ChittahChattah Quickies

  • This isn’t the page of a magazine, this is my desktop [Reddit] – (With link to screenshot of PC desktop at http://imgur.com/QIhqe.jpg) The tv plays youtube, the middle speaker controls volume while the one on the left and right open up Rhythmbox and VLC, the cabinets are notepads, the trashbin is clearly a widget, the clock and alarm clock actually work, the books also serve as launchers, the top bar with the date lets me know of future events. I created the desktop for fun, but don't really recommend it as screenlets seem to use a lot of RAM.
  • Bob and Beyond: A Microsoft Insider Remembers [Technologizer] – [Tandy Trower relates several – ultimately unsuccessful – attempts at Microsoft to ship a UI that leverages key research from Nass and Reeves about the social interactions people have with any technology. In his view, there is tremendous value if it's done right and it wasn't ever done right.] The Office team picked up Microsoft Agent for their next release, but opted not to use the characters I had created as they preferred their own unique ones. To avoid the past user-reported annoyances, they gave users more control over when the character would appear, but did little to reform its behavior when it was present. So, you still had the same cognitive disconnect between the character’s reaction to your actions in the application’s primary interface. The character just became a sugar coating for the Help interface, which, if it failed to come up with useful results, left the user unimpressed and thinking that the character was not very useful.
  • Japanese Food Companies Seek Growth Abroad [NYTimes.com] – [What will this mean to collectors/fans of Foreign Groceries 🙂 ] Ichiro Nakamura, spokesman for Lotte in Japan, said that the 400 versions of Koala’s March cookies — some smile and some cry, some hold musical instruments and some play sports — are much more challenging to manufacture than people might think. “We have a special technology that puffs up the koala-shaped cookies so there is hollow space inside where soft chocolate can be injected later,” Mr. Nakamura said. “And unless you have the right technology, the cookies are going to break easily when packed into boxes.”

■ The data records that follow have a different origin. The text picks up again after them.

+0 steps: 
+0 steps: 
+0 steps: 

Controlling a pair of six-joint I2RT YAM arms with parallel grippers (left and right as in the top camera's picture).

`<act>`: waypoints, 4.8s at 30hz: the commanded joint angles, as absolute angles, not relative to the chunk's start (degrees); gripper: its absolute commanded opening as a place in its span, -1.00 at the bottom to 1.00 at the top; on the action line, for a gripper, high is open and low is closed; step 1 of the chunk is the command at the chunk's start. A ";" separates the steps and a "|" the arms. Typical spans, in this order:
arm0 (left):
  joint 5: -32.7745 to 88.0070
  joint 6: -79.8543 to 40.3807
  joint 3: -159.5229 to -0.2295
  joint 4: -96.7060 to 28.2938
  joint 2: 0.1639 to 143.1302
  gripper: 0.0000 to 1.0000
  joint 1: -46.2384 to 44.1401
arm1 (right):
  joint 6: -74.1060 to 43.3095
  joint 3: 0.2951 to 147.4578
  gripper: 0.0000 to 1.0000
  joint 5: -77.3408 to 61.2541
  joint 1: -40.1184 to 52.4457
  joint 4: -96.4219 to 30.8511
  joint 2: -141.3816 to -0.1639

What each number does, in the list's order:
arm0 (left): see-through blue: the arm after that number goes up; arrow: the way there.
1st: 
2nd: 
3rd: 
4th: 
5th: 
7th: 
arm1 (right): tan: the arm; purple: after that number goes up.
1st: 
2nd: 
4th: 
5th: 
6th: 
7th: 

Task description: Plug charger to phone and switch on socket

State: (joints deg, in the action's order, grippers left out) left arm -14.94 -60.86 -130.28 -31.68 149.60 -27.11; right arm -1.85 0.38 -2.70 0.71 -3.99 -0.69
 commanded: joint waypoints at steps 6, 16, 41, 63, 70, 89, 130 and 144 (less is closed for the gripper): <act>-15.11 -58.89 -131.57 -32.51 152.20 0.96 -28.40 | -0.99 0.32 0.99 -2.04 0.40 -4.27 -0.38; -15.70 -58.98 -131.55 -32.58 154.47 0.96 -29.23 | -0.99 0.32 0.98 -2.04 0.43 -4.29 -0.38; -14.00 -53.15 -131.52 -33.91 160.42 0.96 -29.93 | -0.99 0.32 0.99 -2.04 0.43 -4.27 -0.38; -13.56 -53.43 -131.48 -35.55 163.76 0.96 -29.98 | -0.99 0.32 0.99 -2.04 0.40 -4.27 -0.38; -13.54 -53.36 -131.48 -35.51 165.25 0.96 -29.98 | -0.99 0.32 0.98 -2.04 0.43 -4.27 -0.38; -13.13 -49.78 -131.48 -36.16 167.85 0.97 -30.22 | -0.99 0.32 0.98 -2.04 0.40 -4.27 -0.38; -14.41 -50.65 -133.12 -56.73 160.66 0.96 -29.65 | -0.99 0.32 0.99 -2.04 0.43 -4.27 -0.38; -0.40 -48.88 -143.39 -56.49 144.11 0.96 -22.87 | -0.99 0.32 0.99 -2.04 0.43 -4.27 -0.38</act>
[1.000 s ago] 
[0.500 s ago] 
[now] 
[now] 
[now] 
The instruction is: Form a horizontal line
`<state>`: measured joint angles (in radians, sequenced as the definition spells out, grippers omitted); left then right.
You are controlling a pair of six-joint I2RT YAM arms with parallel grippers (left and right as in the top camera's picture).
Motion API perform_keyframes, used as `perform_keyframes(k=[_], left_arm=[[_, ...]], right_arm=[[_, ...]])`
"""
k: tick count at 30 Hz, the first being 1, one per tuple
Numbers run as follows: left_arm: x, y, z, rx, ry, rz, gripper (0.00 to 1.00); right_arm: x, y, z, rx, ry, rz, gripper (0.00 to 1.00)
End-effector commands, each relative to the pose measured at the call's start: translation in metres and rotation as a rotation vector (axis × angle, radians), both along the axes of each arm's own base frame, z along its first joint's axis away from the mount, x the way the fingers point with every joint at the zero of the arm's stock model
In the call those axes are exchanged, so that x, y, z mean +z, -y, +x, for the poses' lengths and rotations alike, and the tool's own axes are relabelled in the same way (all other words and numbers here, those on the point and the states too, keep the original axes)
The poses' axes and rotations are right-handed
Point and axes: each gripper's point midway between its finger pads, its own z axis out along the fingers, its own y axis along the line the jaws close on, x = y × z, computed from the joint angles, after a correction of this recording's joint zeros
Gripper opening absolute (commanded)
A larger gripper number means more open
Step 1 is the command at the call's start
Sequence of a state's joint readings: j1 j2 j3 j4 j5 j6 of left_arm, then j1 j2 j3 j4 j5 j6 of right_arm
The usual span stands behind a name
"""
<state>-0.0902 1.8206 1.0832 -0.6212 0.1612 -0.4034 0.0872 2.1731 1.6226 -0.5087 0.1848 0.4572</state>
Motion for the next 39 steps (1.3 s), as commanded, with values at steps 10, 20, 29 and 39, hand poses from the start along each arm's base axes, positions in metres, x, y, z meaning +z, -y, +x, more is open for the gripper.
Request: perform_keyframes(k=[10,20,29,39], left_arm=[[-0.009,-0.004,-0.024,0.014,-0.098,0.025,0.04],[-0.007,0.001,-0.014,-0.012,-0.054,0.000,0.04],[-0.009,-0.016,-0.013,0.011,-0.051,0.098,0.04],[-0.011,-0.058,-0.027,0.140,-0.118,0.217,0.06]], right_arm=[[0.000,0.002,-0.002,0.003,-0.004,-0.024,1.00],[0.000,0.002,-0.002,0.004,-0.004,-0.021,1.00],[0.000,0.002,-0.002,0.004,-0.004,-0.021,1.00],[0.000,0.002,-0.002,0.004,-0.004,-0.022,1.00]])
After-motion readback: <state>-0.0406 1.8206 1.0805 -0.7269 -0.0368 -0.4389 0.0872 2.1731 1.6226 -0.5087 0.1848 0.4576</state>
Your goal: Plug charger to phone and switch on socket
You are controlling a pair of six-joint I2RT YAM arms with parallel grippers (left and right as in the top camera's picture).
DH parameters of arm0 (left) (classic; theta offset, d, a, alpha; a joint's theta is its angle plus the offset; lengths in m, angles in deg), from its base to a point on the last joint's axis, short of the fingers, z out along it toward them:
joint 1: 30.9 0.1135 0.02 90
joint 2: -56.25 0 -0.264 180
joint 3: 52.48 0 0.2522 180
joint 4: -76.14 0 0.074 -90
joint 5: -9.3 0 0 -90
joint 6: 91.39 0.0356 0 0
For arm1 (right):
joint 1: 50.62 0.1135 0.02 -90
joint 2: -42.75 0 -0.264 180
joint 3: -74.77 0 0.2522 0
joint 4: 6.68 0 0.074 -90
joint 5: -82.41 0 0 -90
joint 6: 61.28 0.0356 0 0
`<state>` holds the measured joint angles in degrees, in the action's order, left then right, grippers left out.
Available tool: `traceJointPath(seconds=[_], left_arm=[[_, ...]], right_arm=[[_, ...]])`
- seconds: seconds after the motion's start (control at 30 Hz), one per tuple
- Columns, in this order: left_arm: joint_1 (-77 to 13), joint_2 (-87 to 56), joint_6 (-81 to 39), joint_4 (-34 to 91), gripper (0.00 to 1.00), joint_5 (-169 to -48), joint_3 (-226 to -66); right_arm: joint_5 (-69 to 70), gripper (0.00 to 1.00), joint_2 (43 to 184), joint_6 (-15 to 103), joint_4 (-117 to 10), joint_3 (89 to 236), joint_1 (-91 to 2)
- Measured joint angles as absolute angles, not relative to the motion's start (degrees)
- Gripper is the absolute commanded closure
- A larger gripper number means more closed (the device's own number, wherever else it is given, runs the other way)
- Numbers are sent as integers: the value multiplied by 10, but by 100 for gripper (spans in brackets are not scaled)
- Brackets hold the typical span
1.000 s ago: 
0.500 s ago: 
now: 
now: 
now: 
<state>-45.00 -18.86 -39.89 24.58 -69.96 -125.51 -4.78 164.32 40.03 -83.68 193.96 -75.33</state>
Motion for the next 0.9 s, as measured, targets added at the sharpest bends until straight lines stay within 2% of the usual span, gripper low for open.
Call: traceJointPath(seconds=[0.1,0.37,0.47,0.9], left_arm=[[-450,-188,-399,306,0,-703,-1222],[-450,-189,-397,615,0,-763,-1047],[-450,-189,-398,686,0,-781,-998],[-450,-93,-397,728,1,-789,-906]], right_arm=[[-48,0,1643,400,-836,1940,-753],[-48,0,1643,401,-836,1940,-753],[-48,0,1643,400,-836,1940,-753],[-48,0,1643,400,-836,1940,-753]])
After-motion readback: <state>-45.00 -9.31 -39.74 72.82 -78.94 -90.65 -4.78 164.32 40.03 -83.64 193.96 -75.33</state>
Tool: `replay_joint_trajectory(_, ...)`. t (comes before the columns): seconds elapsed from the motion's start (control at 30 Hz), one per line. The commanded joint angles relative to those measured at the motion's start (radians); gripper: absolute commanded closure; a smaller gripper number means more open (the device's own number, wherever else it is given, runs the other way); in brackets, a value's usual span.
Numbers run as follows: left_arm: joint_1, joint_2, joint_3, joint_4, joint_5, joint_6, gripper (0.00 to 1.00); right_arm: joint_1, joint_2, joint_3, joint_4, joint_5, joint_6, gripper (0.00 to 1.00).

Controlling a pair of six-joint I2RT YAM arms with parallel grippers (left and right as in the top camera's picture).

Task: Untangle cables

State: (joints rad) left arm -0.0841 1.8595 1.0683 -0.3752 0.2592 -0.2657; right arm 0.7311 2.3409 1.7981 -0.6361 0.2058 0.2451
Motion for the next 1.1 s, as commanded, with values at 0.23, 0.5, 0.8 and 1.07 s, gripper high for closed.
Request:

You’ve Got The Teeth Of The Hydra Upon You

hercules_slaying_the_hydra.jpg
An article on the recent Aryan Brotherhood convictions quotes Laurie Levenson, a professor at Loyola Law School/former federal prosecutor.”But the truth is, this (gang) is like a hydra – you cut off a limb and it’s going to grow back,” she said. “These guys have been around a long time and they’re going to get new leaders.”

But the Hydra had many heads, not many limbs. It was difficult/impossible to kill because the heads would grow back. That really breaks her metaphor! I’m sure the journalist just went with the quote anyway, as did the editor. Too bad.